Maharaja of Tripura
- Reign: c.1487
- Predecessor: Ratna Manikya I
- Successor: Vijaya Manikya I
- Consort: Sister of Daityanarayan (possibly)
- Issue: Vijaya Manikya I (possibly) Ratnavati Devi
- House: Manikya dynasty
- Father: Ratna Manikya I

= Pratap Manikya =

Maharaja of Tripura in 1487

Pratap Manikya (d. c.1487) was a Maharaja of Tripura during the late 15th century.

==Reign==
Though Pratap Manikya is stated in the Rajmala to be a son of Dharma Manikya I, later scholarship proved this to be chronologically improbable. It is instead believed that he was Dharma's grandson, with his father being Ratna Manikya I. There were also uncertainties regarding the years of Pratap's rule. A coin supposedly minted during his reign bears the year Saka 1412 (1490 CE), though the modern-style script has led to doubts regarding its authenticity. It is notable that Pratap's immediate successors struck coins in 1488 and 1489 respectively.

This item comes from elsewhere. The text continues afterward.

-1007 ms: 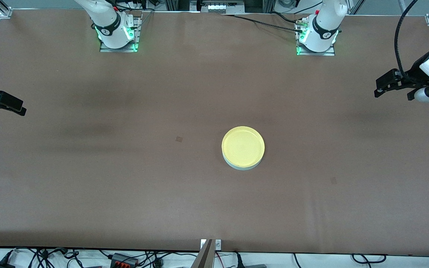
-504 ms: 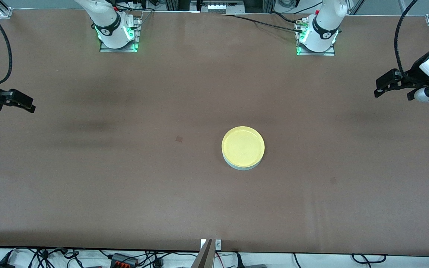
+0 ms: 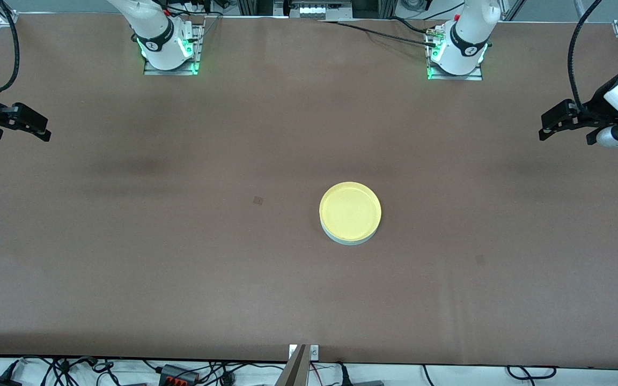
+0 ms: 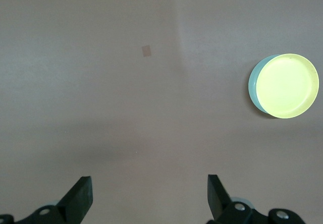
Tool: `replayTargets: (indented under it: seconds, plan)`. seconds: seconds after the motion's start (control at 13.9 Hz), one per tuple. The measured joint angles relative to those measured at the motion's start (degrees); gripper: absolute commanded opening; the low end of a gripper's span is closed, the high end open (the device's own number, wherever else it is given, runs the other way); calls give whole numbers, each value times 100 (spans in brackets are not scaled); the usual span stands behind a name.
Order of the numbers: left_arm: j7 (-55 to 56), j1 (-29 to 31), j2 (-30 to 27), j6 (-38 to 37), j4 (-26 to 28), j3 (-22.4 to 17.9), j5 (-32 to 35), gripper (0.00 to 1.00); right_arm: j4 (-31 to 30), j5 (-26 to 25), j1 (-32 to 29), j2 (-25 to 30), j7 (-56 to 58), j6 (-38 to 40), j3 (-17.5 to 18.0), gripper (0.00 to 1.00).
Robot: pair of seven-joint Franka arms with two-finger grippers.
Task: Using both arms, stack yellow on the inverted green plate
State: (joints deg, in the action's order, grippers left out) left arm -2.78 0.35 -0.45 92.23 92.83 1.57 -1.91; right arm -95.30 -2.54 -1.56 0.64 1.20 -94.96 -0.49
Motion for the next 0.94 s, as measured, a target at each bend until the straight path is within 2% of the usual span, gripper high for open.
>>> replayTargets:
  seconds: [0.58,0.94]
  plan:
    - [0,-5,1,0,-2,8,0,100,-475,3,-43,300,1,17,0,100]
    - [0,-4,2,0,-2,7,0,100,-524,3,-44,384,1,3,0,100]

A younger son of his father, Pratap's rule had been propped up by the support of prominent army generals in opposition to his elder brother Dhanya, against whom he waged a civil war. According to the Rajmala, because of his impiety, Pratap soon lost the support of these nobles, who launched a conspiracy against him. The chronicle continues that due to his formidable physical strength and stoutness, Pratap had to be killed at night while he slept.

He was succeeded in quick succession by the minor Vijaya Manikya (who may have been his son) and Pratap's younger brother Mukut, before the throne finally settled on Dhanya, whose long reign lasted until 1515.